To Have Been Given
A Choice At An Early Age
I'd just like to drop you a line to let you know how much I appreciate your work. I have thus far read only a very small portion of the information available to me on this site, but I find it incredibly interesting. I particularly enjoyed a section that discussed the morality of Christian forgiveness. I had not considered it the way you had presented it -- the fact that Christians may actually be more inclined to commit immoral acts, due to the fact that they have the option of repenting. I had always been confused by the fact that Christians seem to think that apologizing for something puts it back to the way it was.
I became an atheist through my own free thought (my parents took me to church as a child, though they certainly did not force the issue), and nothing makes me feel more empowered than reading a well thought out debate on the existence of god. Nothing else in my life seems as solid to me as the fact that there is no god. The more I sit and ponder, the more I almost feel sorry for the believers. The funny thing is, I'm sure they feel the same for me. I keep thinking "if they could only feel the way I do, and if they could only think my thoughts for just a few minutes, then they'd understand!"
But I realize that this cannot happen, and I came to the conclusion years ago that it's pointless for me to attempt to convince anyone that my thought process is the right one. I do wish that everyone had access to the information that I do, and was able to read and understand dialogues such as those on your site.
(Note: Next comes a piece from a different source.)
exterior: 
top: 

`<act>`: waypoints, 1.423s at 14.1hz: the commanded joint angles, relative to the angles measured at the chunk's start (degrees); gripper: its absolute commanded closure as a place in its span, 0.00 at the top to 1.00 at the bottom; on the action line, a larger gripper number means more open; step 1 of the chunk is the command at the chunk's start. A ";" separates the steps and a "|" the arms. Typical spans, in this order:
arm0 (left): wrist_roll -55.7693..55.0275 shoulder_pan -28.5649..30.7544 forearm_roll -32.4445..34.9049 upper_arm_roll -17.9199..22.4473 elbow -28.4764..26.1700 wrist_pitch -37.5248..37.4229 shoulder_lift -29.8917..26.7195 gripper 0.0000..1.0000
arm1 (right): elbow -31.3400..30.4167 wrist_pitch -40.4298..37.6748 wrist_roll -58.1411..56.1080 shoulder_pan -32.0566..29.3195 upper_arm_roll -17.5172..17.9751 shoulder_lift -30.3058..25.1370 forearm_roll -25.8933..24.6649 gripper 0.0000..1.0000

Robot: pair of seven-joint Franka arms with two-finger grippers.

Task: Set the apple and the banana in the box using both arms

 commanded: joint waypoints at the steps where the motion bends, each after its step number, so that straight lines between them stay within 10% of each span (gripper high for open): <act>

If only people were given a choice in their early years -- if only they were presented with religious doctrines and a purely secular doctrine based on reason -- how many people would fall into line and blindly follow an unseen deity?
Your site has inspired me to continue my work on my manifesto. I have been collecting various arguments of my own, as well as paraphrased sections from other people's dialogues -- mostly just to give me a deeper understanding of myself. I hope to someday be able to simply hand it to someone who asks me why I am an atheist, or even to someone who asks me why I'm the person I am. I start to get very emotional when the subject of religion is brought up (people are constantly amazed that I have such strong beliefs -- they think that this quality is reserved for those that believe in god), and this manifesto has allowed me to organize my thoughts in a much more logical fashion.
Anyway, I could continue for pages, but I intended for this to be short and concise. Again, I would like to applaud your work, and if donations are being accepted to continue the site, I would like to know how to contribute. Thank you for reawakening my interests in religion.